The Cartier Mystery

Cartier has long been famous for a number of things, including fine jewelry, clocks and watches.  About 100 years ago, they introduced the “mystery clock,” which offered hands that appeared to float without any visible mechanism to drive them.

They’ve spawned a few imitators over the years (Jefferson made a number of “mystery clocks” in the 1950s) but Cartier holds the title of doing it first.

cartier mystery clockThey’ve dusted off the mystery clock technology and applied it to watches, which is likely a whole lot harder to do, given the relatively limited space available.

Their new Mysterious Day and Night watch offers a fascinating glimpse into a watch that takes a time-only timepiece and makes it far more interesting than time-only watches generally have a right to be.

Powered by an in-house Caliber 9982 MC, the watch offers a 40 mm gold case with sapphire crystal front and back.  The watch offers a completely different way of telling time from what you might expect from a watch, and particularly different from what you might expect from a company that takes their watches seriously.  The watch includes a 48 hour power reserve, though we doubt that this is the sort of watch that you’ll be wearing on a daily basis.

The minutes are displayed  via a hand that points to a numerical scale that ranges from 0-60.  These numbers are located between what would normally be the 4 o’clock and 8 o’clock positions.  The hand moves from 0 to 60 and then, on the hour, snaps back to the zero position again.

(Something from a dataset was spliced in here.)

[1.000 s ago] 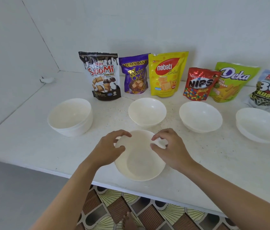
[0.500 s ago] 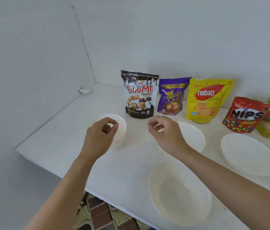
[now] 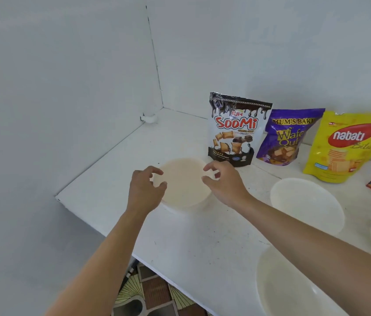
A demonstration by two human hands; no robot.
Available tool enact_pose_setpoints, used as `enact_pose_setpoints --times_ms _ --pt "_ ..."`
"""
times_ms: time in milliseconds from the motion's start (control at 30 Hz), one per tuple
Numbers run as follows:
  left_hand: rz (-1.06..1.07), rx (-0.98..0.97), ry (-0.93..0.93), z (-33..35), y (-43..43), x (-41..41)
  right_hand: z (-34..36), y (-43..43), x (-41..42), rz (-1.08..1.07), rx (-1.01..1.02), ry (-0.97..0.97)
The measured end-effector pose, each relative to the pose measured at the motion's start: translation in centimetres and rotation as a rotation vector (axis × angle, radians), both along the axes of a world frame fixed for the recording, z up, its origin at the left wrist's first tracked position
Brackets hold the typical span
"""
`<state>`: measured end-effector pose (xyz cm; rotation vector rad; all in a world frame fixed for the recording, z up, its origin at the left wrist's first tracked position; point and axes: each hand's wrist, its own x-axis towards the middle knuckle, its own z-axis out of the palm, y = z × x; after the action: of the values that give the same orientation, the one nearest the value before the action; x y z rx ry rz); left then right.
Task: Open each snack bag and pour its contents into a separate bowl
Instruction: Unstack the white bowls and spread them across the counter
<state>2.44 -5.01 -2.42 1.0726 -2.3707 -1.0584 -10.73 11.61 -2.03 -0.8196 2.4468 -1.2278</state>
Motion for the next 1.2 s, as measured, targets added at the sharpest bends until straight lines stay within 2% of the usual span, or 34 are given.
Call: enact_pose_setpoints --times_ms 200,433,733,1000,1100,1200 --pt "-0.055 -0.005 -0.069 -0.6 -0.6 -0.2 -0.7 -0.9 -1.2 -0.032 0.114 0.045" --pt "-0.094 0.024 -0.143 -1.1 0.0 -1.1 -1.5 -0.5 -1.2 -0.093 0.114 0.015" --pt "-0.174 0.074 -0.118 0.0 0.3 -1.4 -1.2 -0.9 -1.3 -0.127 0.2 0.046" --pt "-0.208 0.17 -0.141 0.9 0.1 -1.3 -0.7 -0.4 -2.3 -0.039 0.193 0.045" --pt "-0.237 0.168 -0.197 1.4 -0.1 -1.2 -0.5 -0.1 -2.7 -0.023 0.193 -0.007" --pt "-0.27 0.113 -0.239 1.9 0.1 -1.1 -0.4 0.1 -2.8 -0.018 0.239 0.042"
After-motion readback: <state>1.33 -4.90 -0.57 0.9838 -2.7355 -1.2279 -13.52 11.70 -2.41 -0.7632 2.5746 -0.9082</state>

The hours are displayed in a similar fashion, using a 12 hour scale that ranges from 6 to 12 to 6.  These are located between what would normally be the 9 o’clock position and the 3 o’clock position.  The hour indicator is a moving hand that appears to be either a sun against a white background or a moon (with stars) against a black background.

Every 12 hours, the semicircular window for the hour hand changes colors from white to black, indicating not only the time but whether it happens to be daytime or nighttime.

Granted, you could check that by looking out the window, but this is far more interesting.  Plus, even with the transparent case back, you can’t really see what’s driving that hour hand, hence the “mystery.”

The watch will be available in both rose gold and white gold, depending on your taste.  No word on production numbers or whether the watch will be limited at all, though the $63,000 suggested retail price tends to make production self-limiting.

People like nice watches, but the number of people who can afford a $63,000 watch is limited, and one must keep in mind that there are many competing timepieces for that kind money from watch collectors.

Still, the squeaky wheel gets the grease, and watches that offer something unusual or something that’s a little “out there,” do tend to attract attention, particularly when they come from a company like Cartier, which already has a reputation for quality and prestige.

The Cartier Mysterious Day and Night is not yet for sale, but is expected to reach the market early next year.